■ Task requirements ■
Pictures stay out of this copy; please retype only the lines from the start of the records through the line with "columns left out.".

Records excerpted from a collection
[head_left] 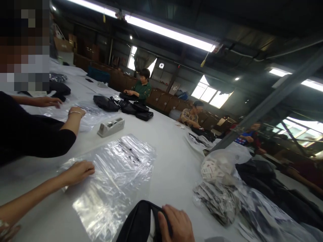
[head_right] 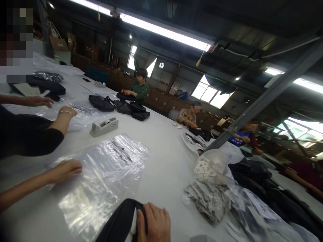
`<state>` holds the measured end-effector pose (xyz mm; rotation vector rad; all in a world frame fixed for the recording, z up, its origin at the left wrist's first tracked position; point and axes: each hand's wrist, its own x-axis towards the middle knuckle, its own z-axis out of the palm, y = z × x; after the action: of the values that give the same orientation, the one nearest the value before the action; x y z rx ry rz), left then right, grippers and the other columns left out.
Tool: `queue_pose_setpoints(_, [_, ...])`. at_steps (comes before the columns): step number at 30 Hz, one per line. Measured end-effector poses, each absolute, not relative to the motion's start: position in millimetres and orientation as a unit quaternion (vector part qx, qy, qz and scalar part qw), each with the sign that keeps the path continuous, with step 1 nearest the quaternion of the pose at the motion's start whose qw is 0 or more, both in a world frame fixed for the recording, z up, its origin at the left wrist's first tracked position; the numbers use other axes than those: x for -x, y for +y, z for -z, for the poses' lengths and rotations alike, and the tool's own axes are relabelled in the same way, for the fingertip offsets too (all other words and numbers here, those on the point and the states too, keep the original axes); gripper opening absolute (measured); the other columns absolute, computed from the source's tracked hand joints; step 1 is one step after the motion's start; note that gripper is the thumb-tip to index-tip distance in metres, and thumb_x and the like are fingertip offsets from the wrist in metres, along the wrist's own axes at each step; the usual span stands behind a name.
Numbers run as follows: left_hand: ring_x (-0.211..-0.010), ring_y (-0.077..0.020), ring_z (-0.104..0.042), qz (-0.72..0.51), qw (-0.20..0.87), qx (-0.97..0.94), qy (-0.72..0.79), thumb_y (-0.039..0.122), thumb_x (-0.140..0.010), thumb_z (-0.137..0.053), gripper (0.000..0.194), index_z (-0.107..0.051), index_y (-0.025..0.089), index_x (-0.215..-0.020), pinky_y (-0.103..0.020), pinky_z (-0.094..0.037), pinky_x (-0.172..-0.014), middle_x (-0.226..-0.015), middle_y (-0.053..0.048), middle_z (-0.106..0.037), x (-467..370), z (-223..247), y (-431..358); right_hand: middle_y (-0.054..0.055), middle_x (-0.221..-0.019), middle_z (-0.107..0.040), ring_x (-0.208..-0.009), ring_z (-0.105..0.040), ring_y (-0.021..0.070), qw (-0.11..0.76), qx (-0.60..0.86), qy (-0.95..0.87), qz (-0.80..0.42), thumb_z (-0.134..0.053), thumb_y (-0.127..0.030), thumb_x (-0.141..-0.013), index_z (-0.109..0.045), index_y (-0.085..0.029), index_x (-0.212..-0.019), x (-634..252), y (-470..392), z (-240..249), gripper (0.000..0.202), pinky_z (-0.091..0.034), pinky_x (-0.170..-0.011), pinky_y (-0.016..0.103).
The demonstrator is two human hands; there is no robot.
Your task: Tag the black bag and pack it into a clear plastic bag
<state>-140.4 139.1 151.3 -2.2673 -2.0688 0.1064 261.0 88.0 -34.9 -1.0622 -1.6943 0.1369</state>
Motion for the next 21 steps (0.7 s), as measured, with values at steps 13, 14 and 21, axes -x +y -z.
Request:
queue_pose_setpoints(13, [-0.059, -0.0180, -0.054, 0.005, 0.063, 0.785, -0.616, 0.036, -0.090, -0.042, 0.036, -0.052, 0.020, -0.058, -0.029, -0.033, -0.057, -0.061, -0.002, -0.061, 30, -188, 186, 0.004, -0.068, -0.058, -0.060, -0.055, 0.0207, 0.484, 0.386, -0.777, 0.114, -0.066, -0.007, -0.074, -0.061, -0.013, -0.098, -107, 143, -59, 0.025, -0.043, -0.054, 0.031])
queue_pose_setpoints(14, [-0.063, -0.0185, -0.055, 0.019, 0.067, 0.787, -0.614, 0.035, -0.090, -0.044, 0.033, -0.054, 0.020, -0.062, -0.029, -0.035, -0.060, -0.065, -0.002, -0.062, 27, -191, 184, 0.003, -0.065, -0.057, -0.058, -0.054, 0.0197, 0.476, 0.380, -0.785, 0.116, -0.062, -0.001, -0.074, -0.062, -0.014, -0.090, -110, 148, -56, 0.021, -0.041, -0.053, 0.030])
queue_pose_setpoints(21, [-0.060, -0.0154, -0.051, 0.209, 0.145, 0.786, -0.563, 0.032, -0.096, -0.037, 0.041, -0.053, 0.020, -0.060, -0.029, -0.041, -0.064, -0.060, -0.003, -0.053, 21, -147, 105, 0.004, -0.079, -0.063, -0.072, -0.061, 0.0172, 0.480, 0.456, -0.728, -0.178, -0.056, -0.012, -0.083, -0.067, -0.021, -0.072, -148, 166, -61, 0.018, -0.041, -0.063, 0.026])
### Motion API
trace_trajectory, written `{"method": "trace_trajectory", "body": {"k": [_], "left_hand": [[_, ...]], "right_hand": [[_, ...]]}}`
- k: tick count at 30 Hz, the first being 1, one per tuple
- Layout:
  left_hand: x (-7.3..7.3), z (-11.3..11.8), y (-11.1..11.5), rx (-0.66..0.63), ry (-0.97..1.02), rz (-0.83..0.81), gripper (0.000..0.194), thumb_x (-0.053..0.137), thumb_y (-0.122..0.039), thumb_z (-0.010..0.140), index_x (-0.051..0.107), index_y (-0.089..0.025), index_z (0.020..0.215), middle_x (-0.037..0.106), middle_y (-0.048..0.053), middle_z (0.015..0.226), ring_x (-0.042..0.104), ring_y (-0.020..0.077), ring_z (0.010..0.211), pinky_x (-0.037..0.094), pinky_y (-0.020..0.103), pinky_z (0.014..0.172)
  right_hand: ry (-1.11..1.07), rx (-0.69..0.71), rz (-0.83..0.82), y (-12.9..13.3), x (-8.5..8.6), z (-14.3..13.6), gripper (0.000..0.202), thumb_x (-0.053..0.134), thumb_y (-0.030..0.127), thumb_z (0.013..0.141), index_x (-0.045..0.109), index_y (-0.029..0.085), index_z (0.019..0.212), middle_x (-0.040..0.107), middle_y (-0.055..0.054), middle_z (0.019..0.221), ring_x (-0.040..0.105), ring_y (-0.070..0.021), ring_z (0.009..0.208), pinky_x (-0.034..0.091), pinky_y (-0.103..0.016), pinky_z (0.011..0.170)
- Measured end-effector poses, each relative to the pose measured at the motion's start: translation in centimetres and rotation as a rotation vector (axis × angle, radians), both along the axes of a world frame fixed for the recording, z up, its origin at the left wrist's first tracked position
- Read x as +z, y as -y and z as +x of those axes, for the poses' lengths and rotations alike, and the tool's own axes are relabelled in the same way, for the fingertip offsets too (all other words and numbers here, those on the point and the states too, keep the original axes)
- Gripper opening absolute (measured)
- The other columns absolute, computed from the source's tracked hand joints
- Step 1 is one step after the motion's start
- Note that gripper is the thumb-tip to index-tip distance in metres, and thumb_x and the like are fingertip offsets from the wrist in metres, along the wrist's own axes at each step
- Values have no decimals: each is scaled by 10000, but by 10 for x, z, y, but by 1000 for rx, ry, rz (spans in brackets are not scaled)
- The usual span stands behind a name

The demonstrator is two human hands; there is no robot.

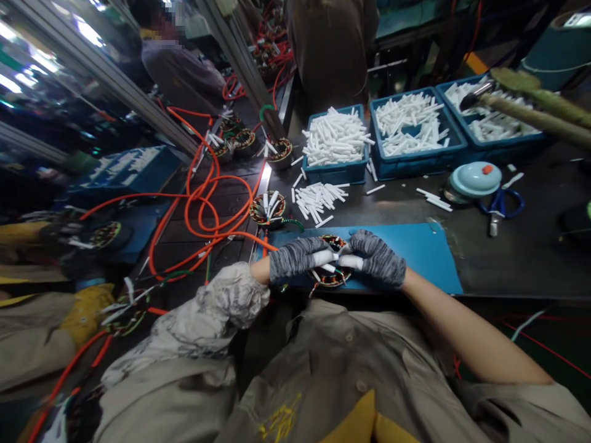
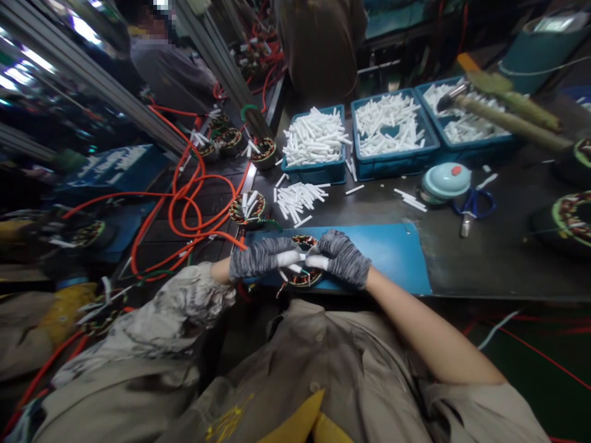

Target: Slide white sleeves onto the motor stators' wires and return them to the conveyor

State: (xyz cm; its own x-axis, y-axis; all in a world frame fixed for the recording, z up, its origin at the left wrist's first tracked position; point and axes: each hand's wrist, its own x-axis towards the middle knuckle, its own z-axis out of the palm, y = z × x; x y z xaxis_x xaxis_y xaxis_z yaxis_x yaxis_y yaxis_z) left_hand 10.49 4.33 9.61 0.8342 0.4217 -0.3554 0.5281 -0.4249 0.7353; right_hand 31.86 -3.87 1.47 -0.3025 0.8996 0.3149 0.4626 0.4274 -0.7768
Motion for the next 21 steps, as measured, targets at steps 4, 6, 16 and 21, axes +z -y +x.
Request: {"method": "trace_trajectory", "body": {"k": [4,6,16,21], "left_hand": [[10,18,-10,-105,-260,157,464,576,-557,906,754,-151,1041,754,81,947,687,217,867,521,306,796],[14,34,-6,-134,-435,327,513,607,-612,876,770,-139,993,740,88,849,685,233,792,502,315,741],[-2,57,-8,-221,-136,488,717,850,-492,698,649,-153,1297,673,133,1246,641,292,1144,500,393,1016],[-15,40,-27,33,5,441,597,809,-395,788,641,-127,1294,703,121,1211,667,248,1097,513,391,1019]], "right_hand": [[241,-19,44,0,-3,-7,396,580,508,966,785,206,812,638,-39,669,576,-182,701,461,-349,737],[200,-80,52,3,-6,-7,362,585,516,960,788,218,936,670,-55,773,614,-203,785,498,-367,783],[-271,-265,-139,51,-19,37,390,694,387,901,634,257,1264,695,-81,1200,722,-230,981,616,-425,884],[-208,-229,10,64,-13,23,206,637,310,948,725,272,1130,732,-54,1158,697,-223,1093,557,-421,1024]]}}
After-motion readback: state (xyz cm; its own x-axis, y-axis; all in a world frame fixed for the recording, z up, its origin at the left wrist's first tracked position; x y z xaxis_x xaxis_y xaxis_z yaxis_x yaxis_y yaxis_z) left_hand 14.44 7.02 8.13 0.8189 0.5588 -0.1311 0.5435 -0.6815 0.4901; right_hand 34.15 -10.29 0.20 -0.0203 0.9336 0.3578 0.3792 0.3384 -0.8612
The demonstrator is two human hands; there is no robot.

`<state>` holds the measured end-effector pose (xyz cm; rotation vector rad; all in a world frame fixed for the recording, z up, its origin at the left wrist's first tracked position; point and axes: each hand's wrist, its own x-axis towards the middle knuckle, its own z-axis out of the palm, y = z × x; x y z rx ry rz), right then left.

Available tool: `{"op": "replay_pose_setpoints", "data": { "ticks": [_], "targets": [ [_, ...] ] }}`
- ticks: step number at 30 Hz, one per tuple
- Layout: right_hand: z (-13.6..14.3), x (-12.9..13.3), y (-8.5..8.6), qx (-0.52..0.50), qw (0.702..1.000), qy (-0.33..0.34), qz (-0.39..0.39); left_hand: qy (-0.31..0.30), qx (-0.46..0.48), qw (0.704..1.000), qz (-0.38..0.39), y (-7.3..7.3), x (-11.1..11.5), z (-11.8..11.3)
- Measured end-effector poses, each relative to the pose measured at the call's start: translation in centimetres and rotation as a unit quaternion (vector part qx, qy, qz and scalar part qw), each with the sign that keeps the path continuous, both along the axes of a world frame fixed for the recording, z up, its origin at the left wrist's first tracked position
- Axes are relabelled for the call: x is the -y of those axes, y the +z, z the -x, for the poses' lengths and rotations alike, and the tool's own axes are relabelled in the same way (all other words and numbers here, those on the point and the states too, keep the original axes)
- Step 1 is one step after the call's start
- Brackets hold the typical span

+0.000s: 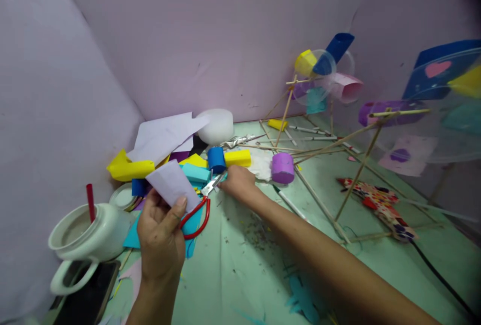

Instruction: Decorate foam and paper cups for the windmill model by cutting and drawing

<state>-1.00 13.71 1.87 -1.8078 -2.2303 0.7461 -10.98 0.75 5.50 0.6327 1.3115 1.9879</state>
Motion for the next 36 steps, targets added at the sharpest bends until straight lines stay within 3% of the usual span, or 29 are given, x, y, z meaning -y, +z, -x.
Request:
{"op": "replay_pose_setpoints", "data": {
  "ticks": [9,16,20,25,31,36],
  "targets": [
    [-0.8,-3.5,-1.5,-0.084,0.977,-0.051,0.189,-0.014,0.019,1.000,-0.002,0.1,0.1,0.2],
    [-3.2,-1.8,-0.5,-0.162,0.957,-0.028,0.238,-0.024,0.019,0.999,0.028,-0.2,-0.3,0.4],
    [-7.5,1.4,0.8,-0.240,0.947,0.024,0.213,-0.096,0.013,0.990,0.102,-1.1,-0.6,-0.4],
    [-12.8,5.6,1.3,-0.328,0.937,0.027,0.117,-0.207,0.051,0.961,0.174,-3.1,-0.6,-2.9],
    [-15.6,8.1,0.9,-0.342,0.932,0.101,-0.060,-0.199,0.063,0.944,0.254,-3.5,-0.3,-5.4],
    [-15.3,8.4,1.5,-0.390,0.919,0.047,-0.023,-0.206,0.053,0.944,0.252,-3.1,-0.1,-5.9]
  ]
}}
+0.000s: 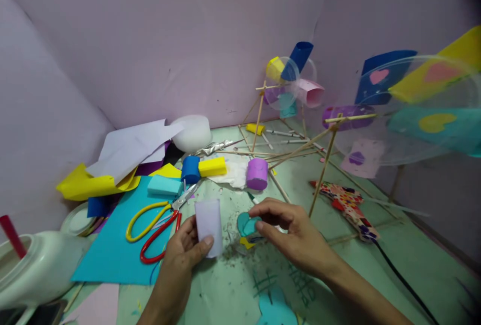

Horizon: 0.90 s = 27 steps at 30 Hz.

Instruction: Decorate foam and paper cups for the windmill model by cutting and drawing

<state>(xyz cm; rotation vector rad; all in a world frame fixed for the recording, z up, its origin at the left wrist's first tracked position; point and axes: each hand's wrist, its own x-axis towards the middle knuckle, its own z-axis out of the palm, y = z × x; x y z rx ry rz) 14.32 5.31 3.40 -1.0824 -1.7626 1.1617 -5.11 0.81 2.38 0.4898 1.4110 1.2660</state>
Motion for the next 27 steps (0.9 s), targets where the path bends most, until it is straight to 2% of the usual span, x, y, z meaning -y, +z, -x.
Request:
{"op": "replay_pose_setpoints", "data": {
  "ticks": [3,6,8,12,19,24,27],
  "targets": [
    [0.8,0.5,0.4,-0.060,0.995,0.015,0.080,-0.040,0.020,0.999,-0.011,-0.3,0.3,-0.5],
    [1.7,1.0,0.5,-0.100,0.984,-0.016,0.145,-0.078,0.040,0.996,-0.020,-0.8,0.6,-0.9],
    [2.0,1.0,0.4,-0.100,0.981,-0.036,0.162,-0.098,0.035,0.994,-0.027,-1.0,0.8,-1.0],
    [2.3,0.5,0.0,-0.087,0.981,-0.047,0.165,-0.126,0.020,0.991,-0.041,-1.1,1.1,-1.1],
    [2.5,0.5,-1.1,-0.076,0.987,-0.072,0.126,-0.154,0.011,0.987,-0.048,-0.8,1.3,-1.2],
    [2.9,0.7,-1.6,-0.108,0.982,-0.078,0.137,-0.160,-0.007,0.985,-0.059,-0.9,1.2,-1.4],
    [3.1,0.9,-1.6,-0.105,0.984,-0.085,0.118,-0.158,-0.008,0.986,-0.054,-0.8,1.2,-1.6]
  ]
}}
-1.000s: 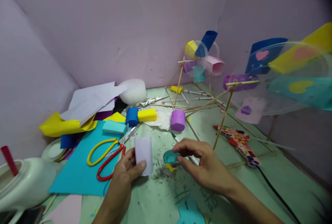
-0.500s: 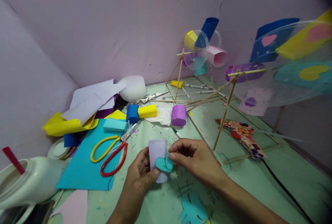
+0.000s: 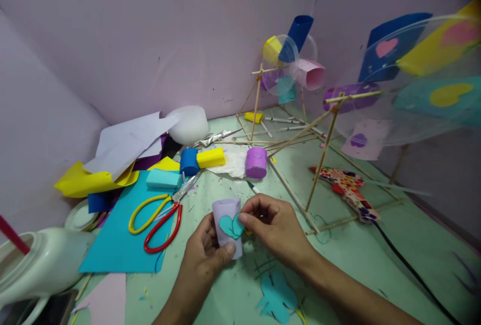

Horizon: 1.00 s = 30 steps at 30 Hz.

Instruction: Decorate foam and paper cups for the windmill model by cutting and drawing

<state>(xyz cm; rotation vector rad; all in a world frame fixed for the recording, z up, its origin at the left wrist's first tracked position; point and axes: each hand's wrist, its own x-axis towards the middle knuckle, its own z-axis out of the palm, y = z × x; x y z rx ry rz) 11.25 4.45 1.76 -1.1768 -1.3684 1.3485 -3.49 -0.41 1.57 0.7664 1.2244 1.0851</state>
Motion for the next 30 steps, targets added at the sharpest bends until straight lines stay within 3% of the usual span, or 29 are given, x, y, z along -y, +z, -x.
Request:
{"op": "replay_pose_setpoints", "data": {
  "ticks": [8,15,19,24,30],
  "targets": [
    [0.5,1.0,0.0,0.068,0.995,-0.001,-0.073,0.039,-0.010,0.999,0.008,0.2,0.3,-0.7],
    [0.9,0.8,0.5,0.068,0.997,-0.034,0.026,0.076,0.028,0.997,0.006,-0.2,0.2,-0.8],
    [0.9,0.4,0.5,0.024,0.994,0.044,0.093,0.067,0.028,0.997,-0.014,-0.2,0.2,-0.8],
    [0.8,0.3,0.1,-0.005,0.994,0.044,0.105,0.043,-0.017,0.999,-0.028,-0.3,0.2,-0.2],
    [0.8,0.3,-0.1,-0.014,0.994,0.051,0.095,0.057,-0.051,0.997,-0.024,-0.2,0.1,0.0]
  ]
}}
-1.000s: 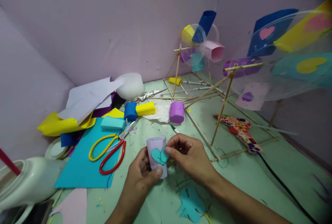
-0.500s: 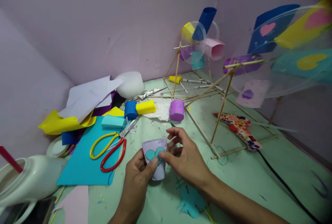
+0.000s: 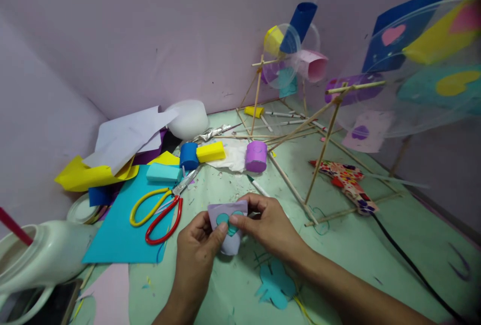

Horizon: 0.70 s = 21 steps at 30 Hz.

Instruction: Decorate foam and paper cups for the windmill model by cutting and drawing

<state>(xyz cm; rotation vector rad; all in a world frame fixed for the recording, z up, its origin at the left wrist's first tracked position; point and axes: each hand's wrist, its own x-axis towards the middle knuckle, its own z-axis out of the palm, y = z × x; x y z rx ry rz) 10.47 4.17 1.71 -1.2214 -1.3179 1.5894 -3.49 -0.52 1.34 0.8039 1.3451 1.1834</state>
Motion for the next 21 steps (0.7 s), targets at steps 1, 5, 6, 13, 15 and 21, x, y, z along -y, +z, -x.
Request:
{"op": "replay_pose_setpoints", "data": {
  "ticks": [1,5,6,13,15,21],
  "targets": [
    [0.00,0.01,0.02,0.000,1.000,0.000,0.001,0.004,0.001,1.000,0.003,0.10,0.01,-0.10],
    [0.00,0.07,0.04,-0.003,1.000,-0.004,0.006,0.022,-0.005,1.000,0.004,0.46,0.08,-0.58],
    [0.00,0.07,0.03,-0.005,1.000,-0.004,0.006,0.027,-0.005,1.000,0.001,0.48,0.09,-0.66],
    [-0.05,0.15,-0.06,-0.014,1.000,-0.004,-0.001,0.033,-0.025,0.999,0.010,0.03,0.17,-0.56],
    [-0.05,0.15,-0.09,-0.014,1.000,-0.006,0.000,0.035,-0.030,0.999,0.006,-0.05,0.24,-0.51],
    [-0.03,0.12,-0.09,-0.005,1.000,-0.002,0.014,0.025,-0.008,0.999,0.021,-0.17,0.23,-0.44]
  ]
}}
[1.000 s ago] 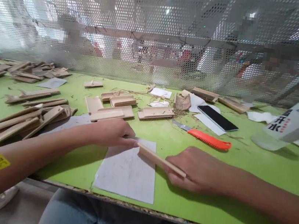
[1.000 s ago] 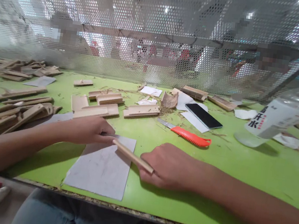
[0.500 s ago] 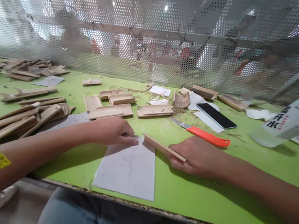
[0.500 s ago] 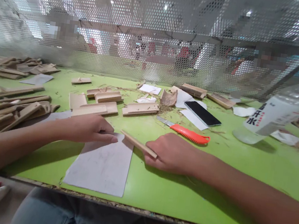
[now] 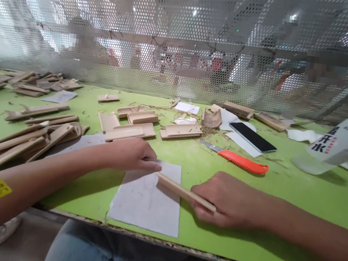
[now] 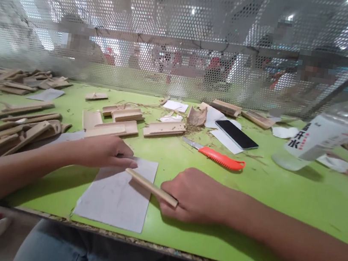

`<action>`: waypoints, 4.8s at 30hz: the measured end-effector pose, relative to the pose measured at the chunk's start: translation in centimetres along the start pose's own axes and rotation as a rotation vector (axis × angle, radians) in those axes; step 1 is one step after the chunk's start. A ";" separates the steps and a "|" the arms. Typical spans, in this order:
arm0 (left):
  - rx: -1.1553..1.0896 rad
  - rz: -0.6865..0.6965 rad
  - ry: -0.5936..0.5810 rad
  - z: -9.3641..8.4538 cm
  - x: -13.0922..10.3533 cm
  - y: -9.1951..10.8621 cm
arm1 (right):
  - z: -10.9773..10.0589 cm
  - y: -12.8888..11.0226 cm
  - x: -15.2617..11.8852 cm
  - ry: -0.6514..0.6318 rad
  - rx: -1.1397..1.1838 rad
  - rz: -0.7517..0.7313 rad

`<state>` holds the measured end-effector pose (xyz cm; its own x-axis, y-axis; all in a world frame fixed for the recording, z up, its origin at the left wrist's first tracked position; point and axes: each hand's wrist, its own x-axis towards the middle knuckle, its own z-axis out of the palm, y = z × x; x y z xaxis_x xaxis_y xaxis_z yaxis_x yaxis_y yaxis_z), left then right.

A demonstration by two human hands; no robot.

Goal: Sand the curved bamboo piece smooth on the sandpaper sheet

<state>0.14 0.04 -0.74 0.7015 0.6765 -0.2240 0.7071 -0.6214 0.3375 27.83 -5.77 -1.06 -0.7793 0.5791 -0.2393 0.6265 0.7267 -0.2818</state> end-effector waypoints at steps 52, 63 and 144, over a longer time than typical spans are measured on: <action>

■ Reply ■
[head_left] 
[head_right] 
`<state>` holds the measured end-effector pose (xyz mm; rotation vector rad; all in a world frame fixed for the recording, z up, its origin at the left wrist's first tracked position; point and axes: each hand's wrist, its own x-axis towards the middle knuckle, its own z-axis out of the palm, y = z × x; after the action: of the values that give the same orientation, the one nearest the value before the action; x y z rx ry rz), left then right, grippers and the other columns left out.

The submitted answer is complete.